- ACTIVITY:
Set down all the lines below, each one exactly as shown.

═══ SUPPLIED DATA ═══

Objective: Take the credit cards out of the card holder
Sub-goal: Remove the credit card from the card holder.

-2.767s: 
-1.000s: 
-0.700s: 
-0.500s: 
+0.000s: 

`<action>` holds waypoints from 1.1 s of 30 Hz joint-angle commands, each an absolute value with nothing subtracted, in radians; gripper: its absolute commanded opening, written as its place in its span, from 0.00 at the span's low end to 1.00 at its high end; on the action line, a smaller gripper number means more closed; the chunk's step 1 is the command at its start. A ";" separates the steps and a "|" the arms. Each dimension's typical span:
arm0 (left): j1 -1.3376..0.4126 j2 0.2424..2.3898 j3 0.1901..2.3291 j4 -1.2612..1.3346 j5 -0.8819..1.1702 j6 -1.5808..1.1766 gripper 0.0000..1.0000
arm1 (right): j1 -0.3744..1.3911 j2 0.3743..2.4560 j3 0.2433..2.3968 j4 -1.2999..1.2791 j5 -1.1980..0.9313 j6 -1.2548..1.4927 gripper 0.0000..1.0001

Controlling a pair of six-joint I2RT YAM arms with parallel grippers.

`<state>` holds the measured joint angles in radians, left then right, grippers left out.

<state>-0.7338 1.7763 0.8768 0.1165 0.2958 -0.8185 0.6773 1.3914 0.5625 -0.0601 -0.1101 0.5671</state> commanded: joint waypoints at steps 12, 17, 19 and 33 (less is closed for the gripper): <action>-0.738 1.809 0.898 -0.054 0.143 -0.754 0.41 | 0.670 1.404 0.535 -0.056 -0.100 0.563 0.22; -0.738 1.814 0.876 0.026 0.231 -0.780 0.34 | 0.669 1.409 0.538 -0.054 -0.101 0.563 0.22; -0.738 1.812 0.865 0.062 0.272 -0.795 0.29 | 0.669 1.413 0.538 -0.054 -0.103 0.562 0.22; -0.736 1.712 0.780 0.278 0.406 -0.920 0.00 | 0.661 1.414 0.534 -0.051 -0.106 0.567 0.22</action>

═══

- RESULT FOR THIS EXERCISE:
Objective: Take the credit cards out of the card holder
Sub-goal: Remove the credit card from the card holder.

-2.767s: 
-1.000s: 
-0.700s: 
-0.500s: 
+0.000s: 

`<action>` holds waypoints from 1.1 s of 30 Hz joint-angle commands, each an absolute value with nothing subtracted, in radians; gripper: its absolute commanded opening, written as its place in its span, from 0.00 at the span's low end to 1.00 at its high end; on the action line, a smaller gripper number means more closed; the chunk's step 1 is the command at its start. A ";" separates the steps and a "|" the arms. Each dimension's typical span:
arm0 (left): j1 -1.3376..0.4126 j2 0.2424..2.3898 j3 0.1901..2.3291 j4 -1.2612..1.3346 j5 -0.8819..1.1702 j6 -1.5808..1.1766 gripper 0.0000..1.0000
arm1 (right): j1 -0.3744..1.3911 j2 0.3743..2.4560 j3 0.2433..2.3968 j4 -1.2999..1.2791 j5 -1.1980..0.9313 j6 -1.2548..1.4927 gripper 0.0000..1.0001

Controlling a pair of six-joint I2RT YAM arms with parallel grippers.

`<state>` holds the measured joint angles in radians, left then right, grippers left out.

<state>-0.7338 1.7763 0.8768 0.1165 0.2958 -0.8185 0.6773 1.3914 0.5625 -0.0601 -0.1101 0.5671</state> commanded: joint waypoints at steps 12, 17, 19 and 33 (less is closed for the gripper): <action>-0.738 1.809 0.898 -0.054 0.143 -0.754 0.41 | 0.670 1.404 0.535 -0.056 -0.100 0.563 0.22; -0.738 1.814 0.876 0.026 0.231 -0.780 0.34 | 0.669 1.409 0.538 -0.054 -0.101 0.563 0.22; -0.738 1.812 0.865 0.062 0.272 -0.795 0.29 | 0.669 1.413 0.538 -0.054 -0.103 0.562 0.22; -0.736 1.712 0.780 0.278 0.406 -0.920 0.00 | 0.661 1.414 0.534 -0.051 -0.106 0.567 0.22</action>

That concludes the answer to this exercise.